W pociągu relacji Warszawa - Berlin, zatrzymanym w środę wieczorem na stacji w Mogilnie (woj. kujawsko-pomorskie) z powodu informacji o bombie, trwa przeszukanie prowadzone przez policyjnych pirotechników i antyterrorystów. Pasażerowie zostali umieszczeni w pobliskiej szkole.

"O sprawie zostaliśmy powiadomieni przed godz. 19. Wcześniej informacja o podłożonym ładunku wybuchowym w pociągu została przekazana mailem na infolinię PKP Intercity w Łodzi. Pociąg został zatrzymany na stacji w Mogilnie" - poinformowała PAP sierż. sztab. Magdalena Pollak z Komendy Powiatowej Policji w Mogilnie.

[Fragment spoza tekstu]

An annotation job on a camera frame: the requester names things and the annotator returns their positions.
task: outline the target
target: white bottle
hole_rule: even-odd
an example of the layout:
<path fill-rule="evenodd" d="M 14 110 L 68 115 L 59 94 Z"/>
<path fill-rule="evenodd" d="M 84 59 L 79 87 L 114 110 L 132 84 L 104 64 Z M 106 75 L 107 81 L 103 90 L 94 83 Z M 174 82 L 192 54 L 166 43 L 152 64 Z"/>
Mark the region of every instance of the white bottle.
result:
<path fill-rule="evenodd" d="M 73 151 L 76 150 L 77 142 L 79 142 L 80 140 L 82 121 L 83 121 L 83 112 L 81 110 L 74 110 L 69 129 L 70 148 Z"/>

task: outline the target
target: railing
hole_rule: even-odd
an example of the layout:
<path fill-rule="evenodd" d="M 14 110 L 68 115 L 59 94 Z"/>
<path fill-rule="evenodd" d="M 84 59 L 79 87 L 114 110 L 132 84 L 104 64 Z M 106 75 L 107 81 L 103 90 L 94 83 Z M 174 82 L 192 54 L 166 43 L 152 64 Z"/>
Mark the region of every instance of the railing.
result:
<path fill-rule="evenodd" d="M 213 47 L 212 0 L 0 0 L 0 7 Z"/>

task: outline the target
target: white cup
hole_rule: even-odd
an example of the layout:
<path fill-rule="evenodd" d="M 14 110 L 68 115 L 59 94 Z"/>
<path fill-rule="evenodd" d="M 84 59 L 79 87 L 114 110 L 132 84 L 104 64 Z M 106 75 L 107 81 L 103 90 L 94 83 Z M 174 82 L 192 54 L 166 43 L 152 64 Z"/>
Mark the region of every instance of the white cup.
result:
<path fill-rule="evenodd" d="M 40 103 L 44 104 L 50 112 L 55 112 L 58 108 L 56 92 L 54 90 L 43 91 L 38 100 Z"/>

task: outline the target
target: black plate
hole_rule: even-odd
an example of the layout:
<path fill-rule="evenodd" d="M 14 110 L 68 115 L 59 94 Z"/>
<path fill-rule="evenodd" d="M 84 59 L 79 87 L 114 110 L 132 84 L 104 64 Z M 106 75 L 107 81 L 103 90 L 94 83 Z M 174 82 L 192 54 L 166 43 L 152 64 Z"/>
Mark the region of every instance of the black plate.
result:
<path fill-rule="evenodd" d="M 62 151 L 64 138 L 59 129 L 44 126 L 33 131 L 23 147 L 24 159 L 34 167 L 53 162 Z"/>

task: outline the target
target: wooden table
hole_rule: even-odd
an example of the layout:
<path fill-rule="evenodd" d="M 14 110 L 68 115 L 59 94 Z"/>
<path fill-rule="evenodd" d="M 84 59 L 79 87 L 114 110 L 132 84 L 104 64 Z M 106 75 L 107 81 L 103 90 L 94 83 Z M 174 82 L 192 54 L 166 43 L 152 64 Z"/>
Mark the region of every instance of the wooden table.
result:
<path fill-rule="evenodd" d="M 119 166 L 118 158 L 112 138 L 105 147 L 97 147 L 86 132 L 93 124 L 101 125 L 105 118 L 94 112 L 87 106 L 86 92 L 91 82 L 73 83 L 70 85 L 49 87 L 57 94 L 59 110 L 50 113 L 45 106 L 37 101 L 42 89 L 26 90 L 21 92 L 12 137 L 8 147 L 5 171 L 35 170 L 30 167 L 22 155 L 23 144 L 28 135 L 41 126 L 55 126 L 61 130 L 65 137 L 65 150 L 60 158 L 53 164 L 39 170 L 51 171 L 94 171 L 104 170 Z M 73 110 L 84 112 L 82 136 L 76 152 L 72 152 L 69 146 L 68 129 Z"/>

Wszystkich pasażerów z pociągu należącego do PKP Intercity ewakuowano, umieszczono ich w pobliskiej szkole. Rzeczniczka PKP Intercity Marta Ziemska poinformowała, że pociągiem podróżowało 300 osób, a nie jak początkowo podawały służby zaangażowane w akcję większa liczba pasażerów.

Jako pierwsi do przeszukiwania pociągu przystąpili członkowie grupy minersko-pirotechnicznej w mogileńskiej policji. "Na miejsce zdarzenia dotarli i włączyli się do sprawdzania składu antyterroryści z Komendy Wojewódzkiej Policji w Bydgoszczy. Obecnie ściągane jest wsparcie też z ościennych województw" - poinformowała późnym wieczorem rzeczniczka kujawsko-pomorskiej policji podinsp. Monika Chlebicz.

Większość pasażerów opuściła pospiesznie pociąg bez bagażu. Schronienie w szkole znalazło też kilkunastu mieszkańców domów znajdujących się przy stacji.

"Ewakuowanym zapewniliśmy napoje i posiłek. Około 50 pasażerów, którzy wyszli z pociągu z bagażem, zostanie autobusem przewiezionych do Poznania" - zaznaczyła rzeczniczka PKP Intercity.

Na miejscu akcji są cztery zastępy Państwowej Straży Pożarnej.